Fassino S, Amianto F, Abbate Daga G, Leombruni P
Unit of Psychiatry, Department of Neurosciences, University of Turin, Turin, Italy.
Panminerva Med. 2007 Mar;49(1):7-15.
The dropout from care in public psychiatric units is a frequent event and strategies to reduce its incidence are still debated. This study aims to determine which personality and psychopathology dimensions influence the dropout in a psychiatric unit.
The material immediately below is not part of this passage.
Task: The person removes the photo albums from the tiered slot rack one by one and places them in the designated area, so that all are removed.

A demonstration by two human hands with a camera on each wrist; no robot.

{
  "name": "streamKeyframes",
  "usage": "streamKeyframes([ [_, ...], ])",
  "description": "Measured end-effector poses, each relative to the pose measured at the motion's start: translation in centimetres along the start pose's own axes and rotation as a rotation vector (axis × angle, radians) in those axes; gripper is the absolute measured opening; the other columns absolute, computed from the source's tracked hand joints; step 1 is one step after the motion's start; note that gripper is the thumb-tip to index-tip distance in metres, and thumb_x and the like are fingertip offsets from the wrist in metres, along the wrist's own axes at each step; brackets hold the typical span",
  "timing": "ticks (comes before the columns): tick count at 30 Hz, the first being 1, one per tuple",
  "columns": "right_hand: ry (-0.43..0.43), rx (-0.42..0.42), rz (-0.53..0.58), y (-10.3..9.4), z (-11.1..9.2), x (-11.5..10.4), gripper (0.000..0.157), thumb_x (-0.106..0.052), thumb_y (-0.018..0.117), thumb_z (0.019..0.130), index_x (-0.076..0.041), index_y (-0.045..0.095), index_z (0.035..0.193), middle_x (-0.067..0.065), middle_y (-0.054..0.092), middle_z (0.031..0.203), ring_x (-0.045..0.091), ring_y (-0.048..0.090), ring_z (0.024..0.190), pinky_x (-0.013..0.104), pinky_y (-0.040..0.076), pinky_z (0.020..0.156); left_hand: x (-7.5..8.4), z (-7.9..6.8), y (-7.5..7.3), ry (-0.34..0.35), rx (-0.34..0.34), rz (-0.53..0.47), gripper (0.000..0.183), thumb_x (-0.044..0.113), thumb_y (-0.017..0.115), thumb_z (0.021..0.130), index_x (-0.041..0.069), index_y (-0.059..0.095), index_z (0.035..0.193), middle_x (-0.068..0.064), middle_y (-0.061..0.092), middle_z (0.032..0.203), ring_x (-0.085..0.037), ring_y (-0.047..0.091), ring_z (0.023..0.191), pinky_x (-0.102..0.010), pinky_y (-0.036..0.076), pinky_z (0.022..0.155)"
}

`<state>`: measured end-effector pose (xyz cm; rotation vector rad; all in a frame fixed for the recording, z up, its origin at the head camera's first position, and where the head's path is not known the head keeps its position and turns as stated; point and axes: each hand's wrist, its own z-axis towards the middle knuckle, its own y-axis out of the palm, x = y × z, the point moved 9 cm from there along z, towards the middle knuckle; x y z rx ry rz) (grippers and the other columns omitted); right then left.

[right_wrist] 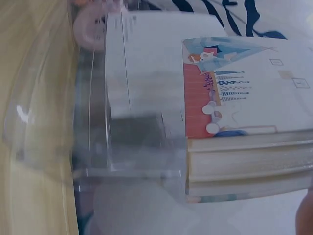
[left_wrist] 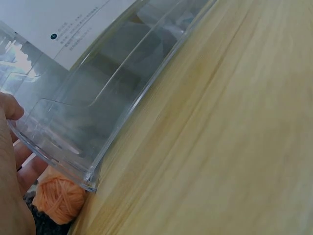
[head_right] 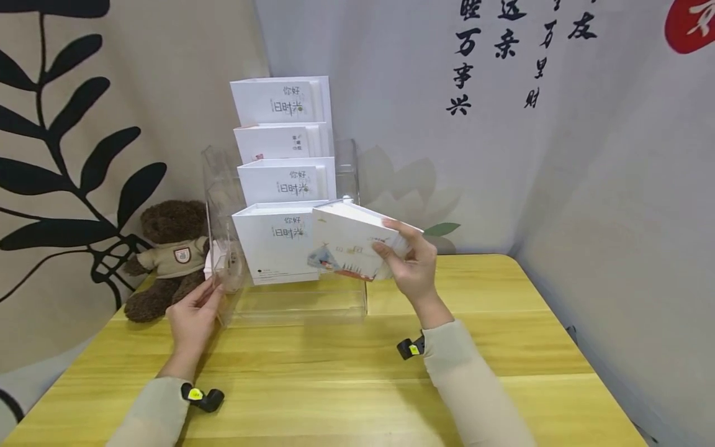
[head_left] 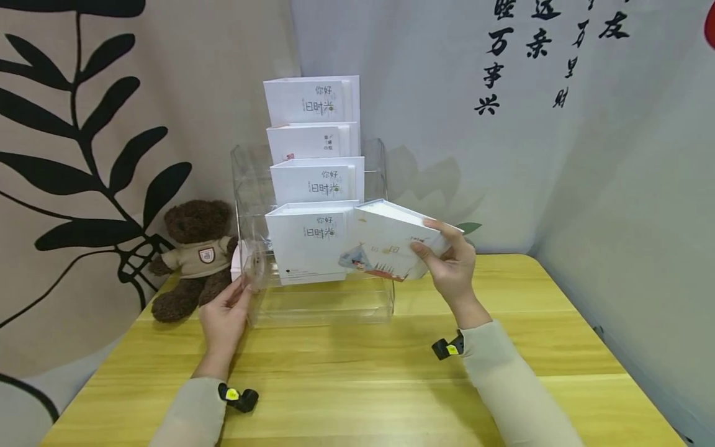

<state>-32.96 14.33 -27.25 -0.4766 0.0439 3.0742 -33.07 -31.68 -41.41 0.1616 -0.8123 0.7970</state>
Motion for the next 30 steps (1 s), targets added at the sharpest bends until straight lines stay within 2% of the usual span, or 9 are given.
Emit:
streamKeyframes([
  [5,0.006,0.012,-0.048,-3.0,0.0,0.5,0.042,-0.011,0.081,0.085,0.009,0.063,0.119,0.01,0.075,0.101,0.012,0.074,0.082,0.022,0.058,0.063,-0.1,0.0,0.0,0.007,0.007,-0.011,0.028,0.005,0.08,0.085,0.009,0.078,0.113,-0.015,0.075,0.095,0.017,0.062,0.075,-0.005,0.049,0.064],
  [10,0.051,0.025,-0.084,-5.4,0.0,1.4,0.042,0.012,0.077,0.081,0.011,0.062,0.12,0.009,0.074,0.104,0.013,0.074,0.085,0.022,0.059,0.066,0.0,0.0,-0.2,0.001,0.003,0.003,0.026,0.007,0.079,0.087,0.008,0.078,0.113,-0.016,0.075,0.096,0.018,0.062,0.074,-0.004,0.048,0.063],
  [14,0.109,0.08,-0.102,-7.6,0.2,2.4,0.047,0.024,0.072,0.077,0.011,0.061,0.121,0.005,0.072,0.106,0.012,0.074,0.085,0.021,0.058,0.065,-0.1,0.0,0.0,-0.011,-0.005,0.015,0.026,0.01,0.079,0.088,0.009,0.078,0.114,-0.017,0.075,0.096,0.018,0.061,0.074,-0.004,0.048,0.062],
  [22,0.194,0.153,-0.185,-10.9,0.1,4.3,0.047,0.023,0.072,0.078,0.009,0.062,0.122,0.001,0.072,0.106,0.009,0.072,0.086,0.018,0.056,0.066,0.0,-0.1,0.2,-0.032,-0.024,0.013,0.028,0.013,0.078,0.089,0.01,0.077,0.117,-0.013,0.076,0.099,0.018,0.062,0.075,-0.005,0.049,0.063],
  [30,0.277,0.154,-0.234,-11.5,-0.5,4.4,0.043,0.019,0.073,0.08,0.011,0.062,0.12,-0.006,0.071,0.102,0.004,0.07,0.084,0.015,0.055,0.063,-0.3,-0.1,0.1,-0.044,-0.018,0.035,0.027,0.013,0.078,0.089,0.011,0.077,0.116,-0.014,0.075,0.098,0.018,0.062,0.075,-0.005,0.048,0.063],
])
All new patients referred to a public psychiatric outpatient service were tested with self-administered inventories assessing personality traits (TCI), parental bonding (PBI), and psychopathology (SCL-90; BDI; STAXI). Completers were divided into nondropout, late dropout, and early dropout groups which were compared with each other with respect to diagnosis, referral, demographic data and the inventories. Logistic regression was performed between dropout and non dropout subjects with respect to the significantly differing variables.
No clinical or demographic characteristic predict dropout. Numerous SCL-90 psychopathology scales, state anger and some TCI personality facets distinguish dropout from in care subjects. Psychoticism and sentimentalism have been evidenced independent predictors of dropout.
In the present study dropout from the psychiatric unit is more related to personal characteristics than to sociodemographic variables or diagnosis. Dropout is related to personality and psychopathology characteristics which may reduce subject's relational skills and impair therapeutic alliance. These traits may also influence subjects' perception of the service quality and of the assessment procedure. The acknowledgement of such traits as possible determinants of dropout may orient service organization and personnel education to prevent this phenomenon in health care services. Strategies for preventing dropout are discussed.
公立精神科病房的失访情况屡见不鲜,降低其发生率的策略仍存在争议。本研究旨在确定哪些人格和精神病理学维度会影响精神科病房的失访情况。
所有转诊至公立精神科门诊服务的新患者均接受了自我管理的问卷调查,以评估人格特质(TCI)、父母养育方式(PBI)和精神病理学情况(SCL - 90;BDI;STAXI)。完成调查的患者被分为未失访组、晚期失访组和早期失访组,并就诊断、转诊、人口统计学数据和调查问卷进行相互比较。针对存在显著差异的变量,对失访和未失访受试者进行逻辑回归分析。
没有临床或人口统计学特征能够预测失访情况。众多SCL - 90精神病理学量表、状态愤怒以及一些TCI人格方面能够区分失访患者和在院患者。精神质和情感主义已被证明是失访的独立预测因素。
在本研究中,精神科病房的失访更多地与个人特征相关,而非社会人口统计学变量或诊断。失访与人格和精神病理学特征有关,这些特征可能会降低患者的社交技能并损害治疗联盟。这些特质还可能影响患者对服务质量和评估程序的认知。认识到这些特质可能是失访的决定因素,可为服务组织和人员培训提供方向,以预防医疗服务中的这一现象。文中讨论了预防失访的策略。